Unfortunately I'm afraid I need some hand holding ... as I'm a django n00b and can't seem to make it work. Here is the result I want in the html:

<!-- this in some section of the template -->
First Name : . Joe
Last Name : .. Blogs

<!-- this in another section -->
City:  ....... Xanadu
Country: ..... Mongolia
Occupation: .. Programmer

<!-- this in another section of the template -->
Age: ......... 75 
Height: ...... 180 cm
Eye color:  .. red

With 4 or 5 sections and 10 possible fields each I don't want to just do

{% if data.first_name %}
  First Name:  {{ data.first_name }}
{% endif %}

fourty times! :-/ ... so here's (roughly) my attempt:

model.py

class GenericPerson(models.Model):
    first_name = models.CharField(_('First Name'),
                        max_length = 200, 
                        help_text = _('What is your name?'))

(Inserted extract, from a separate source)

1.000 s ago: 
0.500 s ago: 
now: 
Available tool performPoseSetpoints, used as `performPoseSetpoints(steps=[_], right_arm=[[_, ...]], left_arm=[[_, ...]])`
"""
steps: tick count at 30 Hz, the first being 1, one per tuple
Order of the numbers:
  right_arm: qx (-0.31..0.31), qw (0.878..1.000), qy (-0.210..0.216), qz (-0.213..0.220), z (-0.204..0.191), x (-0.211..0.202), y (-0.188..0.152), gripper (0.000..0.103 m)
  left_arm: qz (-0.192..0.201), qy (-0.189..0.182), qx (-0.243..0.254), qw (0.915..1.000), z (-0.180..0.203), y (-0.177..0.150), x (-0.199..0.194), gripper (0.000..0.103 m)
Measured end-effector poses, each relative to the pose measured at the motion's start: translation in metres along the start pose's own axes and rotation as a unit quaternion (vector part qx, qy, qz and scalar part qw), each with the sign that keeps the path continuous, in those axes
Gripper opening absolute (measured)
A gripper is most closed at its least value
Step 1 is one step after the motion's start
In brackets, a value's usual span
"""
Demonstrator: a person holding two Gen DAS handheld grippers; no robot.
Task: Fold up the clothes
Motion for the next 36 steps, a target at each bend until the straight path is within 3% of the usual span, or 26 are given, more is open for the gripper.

    last_name = models.CharField(_('Last Name'),
                        max_length = 200, 
                        help_text = _('What is your name?'))
    etc, etc ...

    class Meta:
        abstract = True

class Person(GenericPerson):    
    age_in_years = models.PositiveIntegerField(_('Age'), 
                null = True,
                blank = True,
                help_text=_('When was you born?, mate')) 
    location = models.ForeignKey(GeographicalProfile,
                               verbose_name=_('geolocations'),
                               null = True,
                               blank = True)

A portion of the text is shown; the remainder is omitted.